__Task input__

• • • • •

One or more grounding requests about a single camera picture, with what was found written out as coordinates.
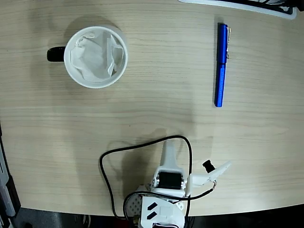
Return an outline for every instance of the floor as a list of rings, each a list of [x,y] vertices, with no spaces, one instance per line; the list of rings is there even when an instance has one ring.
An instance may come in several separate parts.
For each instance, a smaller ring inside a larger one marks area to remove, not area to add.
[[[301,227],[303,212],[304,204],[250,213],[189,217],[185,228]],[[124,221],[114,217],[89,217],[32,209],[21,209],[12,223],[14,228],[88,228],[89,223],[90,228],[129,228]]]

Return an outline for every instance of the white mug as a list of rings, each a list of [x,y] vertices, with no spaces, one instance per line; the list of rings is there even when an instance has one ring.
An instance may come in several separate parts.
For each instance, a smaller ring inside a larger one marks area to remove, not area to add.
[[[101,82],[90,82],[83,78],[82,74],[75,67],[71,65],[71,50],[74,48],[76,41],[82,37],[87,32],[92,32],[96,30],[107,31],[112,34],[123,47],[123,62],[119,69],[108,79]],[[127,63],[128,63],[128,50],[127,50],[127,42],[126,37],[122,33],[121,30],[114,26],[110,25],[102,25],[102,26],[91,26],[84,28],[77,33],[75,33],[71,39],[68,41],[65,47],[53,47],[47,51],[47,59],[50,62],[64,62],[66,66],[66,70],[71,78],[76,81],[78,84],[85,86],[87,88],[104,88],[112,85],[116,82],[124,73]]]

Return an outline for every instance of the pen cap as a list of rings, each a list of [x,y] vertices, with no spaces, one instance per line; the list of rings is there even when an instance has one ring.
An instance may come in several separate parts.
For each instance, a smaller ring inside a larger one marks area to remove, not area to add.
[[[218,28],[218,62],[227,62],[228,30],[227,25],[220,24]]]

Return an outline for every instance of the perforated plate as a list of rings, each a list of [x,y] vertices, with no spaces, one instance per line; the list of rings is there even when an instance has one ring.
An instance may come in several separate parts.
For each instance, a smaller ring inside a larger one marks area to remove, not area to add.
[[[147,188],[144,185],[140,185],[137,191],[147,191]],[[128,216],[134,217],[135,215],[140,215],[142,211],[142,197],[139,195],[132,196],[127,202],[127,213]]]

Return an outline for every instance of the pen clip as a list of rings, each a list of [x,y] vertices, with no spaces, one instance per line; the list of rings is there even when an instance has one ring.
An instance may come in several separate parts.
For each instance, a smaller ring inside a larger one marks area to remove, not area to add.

• • • • •

__Your task__
Write out every line of the entries that holds the word "spaces".

__Result for this task__
Return an outline for every instance of the floor as a list of rings, each a list of [x,y] vertices, with no spaces, one instance per line; the list of rings is there even when an instance has one ring.
Return an outline for every instance of the white mug as a list of rings, each a list of [x,y] vertices, with no spaces, one instance per line; the list of rings is there even when an instance has one ring.
Return an outline for every instance of the pen cap as a list of rings, each a list of [x,y] vertices, with no spaces, one instance per line; the list of rings is there even when an instance has one ring.
Return an outline for every instance of the perforated plate as a list of rings, each a list of [x,y] vertices, with no spaces, one instance per line; the list of rings is there even when an instance has one ring.
Return an outline for every instance of the pen clip as a list of rings, each a list of [x,y] vertices, with no spaces, one instance per line; the list of rings is there even when an instance has one ring.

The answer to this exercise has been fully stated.